Summer leaves (no trace)
Been a while since I shared creative writing on here! Here are five prose poems that ask questions around loss, affect, & beauty. I’ll continue to revise & welcome any feedback you have. Thanks for reading.
At my parents’ one weekend, I’m flipping through albums with my nephew when a photo of my mom mesmerizes me — from the '90s, eyes closed, strolling down a busy street in New York City. I rush to show her, gushing over how good she looks. She’s thirty years older and shrugs. "What about it?"
Before heading to the airport, I snap a photo of it as she chuckles, “It’ll be here.”
Days later, I'm in the bathroom of a bar where my makeup matches the wall, snapping a photo of myself in the mirror. Seeing them side-by-side on my camera roll — my mom's photo, my own — I realize that what enchants me about my mom's is her effortlessness. Not trying to be seen. Just being.
Then there's my photo.
I wonder if a daughter can be an antithesis.
Both my mom and I take too many photos. Any beauty we see, we feel the urge to preserve with a tap of the finger, a wish under our breath: "Let this last." Not only this, we're hoarders who cling needlessly to belongings for the chance of recalling what used to be — old friendships, oversea travels, sweeter versions of ourselves.
With a move hovering near the end of summer, I force myself to get rid of stuff. A friend offers to help, my thoughts' first companion through the agony of confronting how much I own. As we sort through items, I start to voice their histories aloud:
“My friend’s old Metrocard, I visited her in New York last summer…”
“I was waiting outside Penn Station, overwhelmed by how crowded it was — suddenly they both hopped around the corner with these signs he made for me…”
My friend listens and tells me stories from her own life. As we fill trash bags with things I couldn't let go of, I learn about translating memory into shared experience, how it breathes warmth into loss.
The winter I fly home heartbroken over a man, my mom is not sympathetic. "You need to move on. Next time, control your emotions,” she chides as we wind Christmas lights around the same plastic tree we’ve used for decades. Months earlier, a stranger on the bus asked me on my first date. It's a story I tell often that holiday season, each retelling lightening the sensation of loss.
To my mom, emotions are leaves falling from a tree, meant for letting go. What’s essential is the trunk of a tree, not plastic but earthy — like the livelihood a person builds and sustains for future generations.
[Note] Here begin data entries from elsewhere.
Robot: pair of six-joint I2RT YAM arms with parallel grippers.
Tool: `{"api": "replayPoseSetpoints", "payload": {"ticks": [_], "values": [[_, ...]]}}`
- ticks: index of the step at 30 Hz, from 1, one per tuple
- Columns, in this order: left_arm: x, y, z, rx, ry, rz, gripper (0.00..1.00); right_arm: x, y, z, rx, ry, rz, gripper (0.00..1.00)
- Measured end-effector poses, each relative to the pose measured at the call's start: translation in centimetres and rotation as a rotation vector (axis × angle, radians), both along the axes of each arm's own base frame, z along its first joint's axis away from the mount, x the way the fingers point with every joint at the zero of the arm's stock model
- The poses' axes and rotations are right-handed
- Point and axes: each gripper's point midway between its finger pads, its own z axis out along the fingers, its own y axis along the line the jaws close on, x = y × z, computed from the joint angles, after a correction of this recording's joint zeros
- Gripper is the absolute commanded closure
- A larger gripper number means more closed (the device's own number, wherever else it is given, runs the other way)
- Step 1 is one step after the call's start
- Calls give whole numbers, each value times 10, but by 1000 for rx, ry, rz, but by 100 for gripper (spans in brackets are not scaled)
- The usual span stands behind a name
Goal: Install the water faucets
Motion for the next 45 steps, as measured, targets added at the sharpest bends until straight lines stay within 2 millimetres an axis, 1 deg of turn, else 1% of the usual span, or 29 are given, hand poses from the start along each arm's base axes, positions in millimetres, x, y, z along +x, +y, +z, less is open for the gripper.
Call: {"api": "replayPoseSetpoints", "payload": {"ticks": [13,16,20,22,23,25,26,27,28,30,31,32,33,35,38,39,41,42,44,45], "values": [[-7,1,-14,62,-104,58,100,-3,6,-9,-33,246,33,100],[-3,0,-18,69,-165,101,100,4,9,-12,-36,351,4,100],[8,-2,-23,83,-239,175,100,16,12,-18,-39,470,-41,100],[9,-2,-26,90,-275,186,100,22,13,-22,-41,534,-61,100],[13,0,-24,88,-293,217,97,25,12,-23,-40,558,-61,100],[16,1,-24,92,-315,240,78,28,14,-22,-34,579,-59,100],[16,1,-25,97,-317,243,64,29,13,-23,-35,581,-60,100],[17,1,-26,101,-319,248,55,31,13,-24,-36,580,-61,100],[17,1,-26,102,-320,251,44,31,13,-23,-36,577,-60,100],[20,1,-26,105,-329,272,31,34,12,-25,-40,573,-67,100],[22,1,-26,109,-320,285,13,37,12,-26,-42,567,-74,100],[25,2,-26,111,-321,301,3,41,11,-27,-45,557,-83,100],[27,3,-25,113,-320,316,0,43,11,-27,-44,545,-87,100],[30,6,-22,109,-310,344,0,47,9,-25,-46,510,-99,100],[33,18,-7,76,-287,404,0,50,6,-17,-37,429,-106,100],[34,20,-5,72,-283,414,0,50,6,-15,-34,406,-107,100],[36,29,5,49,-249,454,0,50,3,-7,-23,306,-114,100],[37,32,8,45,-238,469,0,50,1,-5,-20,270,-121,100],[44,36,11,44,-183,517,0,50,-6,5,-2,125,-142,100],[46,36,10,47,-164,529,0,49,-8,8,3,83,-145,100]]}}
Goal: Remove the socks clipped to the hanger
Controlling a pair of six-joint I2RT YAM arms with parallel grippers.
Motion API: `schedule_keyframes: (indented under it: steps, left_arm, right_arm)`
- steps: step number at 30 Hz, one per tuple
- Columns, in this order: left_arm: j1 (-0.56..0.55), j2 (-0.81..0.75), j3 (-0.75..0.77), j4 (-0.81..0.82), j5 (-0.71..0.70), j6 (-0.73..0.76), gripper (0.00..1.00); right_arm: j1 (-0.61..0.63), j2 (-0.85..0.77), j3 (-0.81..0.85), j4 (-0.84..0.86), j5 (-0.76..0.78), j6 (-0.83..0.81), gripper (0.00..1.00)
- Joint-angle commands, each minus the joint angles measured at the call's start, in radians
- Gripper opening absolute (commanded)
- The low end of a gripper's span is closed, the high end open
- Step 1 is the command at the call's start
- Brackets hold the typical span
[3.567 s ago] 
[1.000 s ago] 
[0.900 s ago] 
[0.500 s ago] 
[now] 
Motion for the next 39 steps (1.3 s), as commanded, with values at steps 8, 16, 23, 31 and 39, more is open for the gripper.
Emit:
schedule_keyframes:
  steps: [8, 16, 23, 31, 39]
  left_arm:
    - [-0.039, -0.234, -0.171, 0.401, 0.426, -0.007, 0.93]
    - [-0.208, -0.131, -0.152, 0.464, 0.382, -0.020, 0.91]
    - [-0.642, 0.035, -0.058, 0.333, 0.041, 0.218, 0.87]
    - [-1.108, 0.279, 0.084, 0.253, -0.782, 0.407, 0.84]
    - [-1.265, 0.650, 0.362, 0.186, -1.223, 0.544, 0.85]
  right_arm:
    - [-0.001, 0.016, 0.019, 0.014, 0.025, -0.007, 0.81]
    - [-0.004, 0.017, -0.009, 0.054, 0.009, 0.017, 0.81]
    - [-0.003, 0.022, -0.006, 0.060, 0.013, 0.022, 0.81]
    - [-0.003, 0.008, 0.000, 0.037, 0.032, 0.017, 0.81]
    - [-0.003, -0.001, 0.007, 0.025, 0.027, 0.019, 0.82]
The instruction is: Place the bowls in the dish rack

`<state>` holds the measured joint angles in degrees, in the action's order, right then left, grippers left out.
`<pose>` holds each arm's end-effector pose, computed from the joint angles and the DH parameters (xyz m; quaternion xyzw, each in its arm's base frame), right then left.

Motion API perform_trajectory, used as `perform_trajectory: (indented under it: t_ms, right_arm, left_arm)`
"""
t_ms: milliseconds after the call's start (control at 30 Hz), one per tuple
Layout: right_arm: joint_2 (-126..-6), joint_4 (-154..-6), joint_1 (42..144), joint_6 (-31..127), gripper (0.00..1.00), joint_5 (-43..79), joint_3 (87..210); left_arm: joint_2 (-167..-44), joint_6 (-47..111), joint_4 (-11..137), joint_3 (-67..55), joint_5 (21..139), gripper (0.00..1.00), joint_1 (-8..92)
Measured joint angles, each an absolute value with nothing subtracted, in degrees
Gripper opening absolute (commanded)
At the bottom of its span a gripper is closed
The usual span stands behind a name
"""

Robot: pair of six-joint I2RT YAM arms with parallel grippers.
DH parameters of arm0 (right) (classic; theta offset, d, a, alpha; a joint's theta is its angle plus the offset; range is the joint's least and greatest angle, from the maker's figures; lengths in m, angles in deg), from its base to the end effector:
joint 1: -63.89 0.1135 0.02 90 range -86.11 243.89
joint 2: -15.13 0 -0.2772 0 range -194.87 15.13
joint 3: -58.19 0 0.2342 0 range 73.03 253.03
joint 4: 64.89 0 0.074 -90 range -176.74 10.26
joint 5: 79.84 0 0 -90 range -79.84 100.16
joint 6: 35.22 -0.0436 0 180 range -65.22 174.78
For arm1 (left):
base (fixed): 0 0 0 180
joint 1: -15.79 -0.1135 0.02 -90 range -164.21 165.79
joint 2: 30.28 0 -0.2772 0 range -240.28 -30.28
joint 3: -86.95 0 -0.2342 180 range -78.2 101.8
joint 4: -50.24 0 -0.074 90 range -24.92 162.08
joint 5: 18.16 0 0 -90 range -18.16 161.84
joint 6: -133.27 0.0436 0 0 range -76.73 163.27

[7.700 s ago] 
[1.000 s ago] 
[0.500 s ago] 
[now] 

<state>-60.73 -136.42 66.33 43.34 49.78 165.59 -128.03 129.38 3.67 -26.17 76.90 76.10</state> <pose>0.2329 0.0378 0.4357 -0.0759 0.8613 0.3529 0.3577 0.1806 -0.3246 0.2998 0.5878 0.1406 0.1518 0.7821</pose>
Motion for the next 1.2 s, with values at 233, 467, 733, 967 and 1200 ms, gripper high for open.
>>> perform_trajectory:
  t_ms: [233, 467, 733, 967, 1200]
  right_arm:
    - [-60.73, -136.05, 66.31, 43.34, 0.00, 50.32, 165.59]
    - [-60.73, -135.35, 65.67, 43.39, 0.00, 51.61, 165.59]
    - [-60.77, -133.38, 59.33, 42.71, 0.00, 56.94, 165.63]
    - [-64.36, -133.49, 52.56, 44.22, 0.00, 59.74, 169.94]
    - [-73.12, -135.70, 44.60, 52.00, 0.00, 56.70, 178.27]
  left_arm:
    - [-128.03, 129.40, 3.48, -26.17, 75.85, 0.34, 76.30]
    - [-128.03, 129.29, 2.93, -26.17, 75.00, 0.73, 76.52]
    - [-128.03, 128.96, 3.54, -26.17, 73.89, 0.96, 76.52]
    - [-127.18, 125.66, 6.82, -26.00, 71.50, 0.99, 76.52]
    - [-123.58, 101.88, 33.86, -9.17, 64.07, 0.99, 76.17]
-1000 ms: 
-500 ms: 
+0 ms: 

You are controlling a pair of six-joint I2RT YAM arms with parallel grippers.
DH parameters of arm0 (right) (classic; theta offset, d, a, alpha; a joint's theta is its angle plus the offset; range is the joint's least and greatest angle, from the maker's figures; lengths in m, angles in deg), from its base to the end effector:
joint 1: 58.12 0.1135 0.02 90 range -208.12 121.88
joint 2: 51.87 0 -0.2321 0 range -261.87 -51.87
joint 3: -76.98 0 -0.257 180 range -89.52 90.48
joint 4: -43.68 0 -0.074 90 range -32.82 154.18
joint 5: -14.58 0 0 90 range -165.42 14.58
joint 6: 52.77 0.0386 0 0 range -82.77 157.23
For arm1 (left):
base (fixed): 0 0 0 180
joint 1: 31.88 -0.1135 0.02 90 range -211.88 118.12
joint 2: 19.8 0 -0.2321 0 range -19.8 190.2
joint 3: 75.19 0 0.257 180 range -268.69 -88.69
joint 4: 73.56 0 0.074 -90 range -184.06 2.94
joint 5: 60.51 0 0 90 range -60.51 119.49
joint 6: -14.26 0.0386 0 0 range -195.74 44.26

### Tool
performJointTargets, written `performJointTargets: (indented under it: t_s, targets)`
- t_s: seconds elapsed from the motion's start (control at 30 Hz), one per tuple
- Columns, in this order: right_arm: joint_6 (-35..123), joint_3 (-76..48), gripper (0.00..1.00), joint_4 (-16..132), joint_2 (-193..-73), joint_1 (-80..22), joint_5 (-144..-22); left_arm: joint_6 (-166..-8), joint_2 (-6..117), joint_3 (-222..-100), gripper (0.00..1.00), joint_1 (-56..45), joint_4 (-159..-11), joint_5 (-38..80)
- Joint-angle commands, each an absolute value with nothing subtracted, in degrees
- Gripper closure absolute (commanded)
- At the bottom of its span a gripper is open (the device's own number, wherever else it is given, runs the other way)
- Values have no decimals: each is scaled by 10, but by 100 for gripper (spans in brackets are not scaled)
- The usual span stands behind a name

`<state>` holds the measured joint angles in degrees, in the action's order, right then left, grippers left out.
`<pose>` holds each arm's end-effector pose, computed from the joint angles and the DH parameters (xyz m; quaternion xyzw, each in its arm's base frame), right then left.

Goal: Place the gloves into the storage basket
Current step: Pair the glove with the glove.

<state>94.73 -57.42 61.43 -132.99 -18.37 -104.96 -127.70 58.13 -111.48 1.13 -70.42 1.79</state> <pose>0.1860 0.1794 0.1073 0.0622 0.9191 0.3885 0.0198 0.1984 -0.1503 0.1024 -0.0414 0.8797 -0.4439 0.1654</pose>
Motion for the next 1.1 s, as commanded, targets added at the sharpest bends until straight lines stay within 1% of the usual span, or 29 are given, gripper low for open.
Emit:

What my immigrant parents built and sustained for me.
After we’ve boxed up the plastic tree for another Christmas, I fly back across the country where my professor assigns a reading from The Cultural Politics of Emotion by Sara Ahmed on affect and structure: “Focusing on emotion as mediated rather than immediate reminds us that knowledge cannot be separated from the bodily world of feeling and sensation.” So I linger in emotions questioning, what structures are at play?
When my professor assigns Simone de Beauvoir’s The Second Sex on power dynamics within love, I'm still locked in the prison of heartbreak. By locating pain amid a map of cultural conditioning — naming structures around the sensation of loss — I glimpse an escape.
Years later, leaves sprout upon my arms and back, flowers frozen in flourishing — a garden needlessly inked into existence. My career thrives upon ephemerality, juggling gigs with part-time jobs, while the creative writing I love evades me for months at a time.
To my parents, nothing worth holding on to emerges from anything I create. Music vanishes the instant it’s made, creative writing leaves no trace of impact, yet I refuse to let go and move on to something stable — why? “It feels right.”
Affect dictates my life. Structures beneath, I think of sparingly.
That summer when heartbreak erupts, I’m desperately putting out the flames. No prison map of structures but a dash down a fire escape — a bitter, lengthy poem exuding confusion and freshly-lost intimacy and the vestiges of a capricious love. It's indulgent but I share it with friends anyway, compelled to tell anyone who would listen, "Look. This was."
More than a whiff of impermanence permeates my grandma’s funeral in 2019. Someone shares through tears how beautiful she used to be. I look at her inside the coffin — makeup done, dressed in white, 97 years a body. As a girl, my instinct would have been to recoil. This time I linger in grief mixed with tenderness and recognition, knowing my beauty was hers.
Before heading to the airport, I find a photo of my grandma on a street in Manila. It’s the ‘40s and she's gorgeous and unsmiling, the child of another woman in her arms. Her expression mystifies me.
The women before me never took photos of themselves. Why cling to physical beauty? It's passing. What lasts is how you support your family, what you build and sustain for others.
But a single generation is enough for antithesis. With the advent of smart-phones as appendages, I take photos of myself impulsively, needlessly — not out of premonition that a daughter will find them and realize I, too, lived a life — but as a way of seeing what is, if only for a moment. This one body I have, its flights in and out of beauty.
I take them as a whisper to myself, "Look. This is."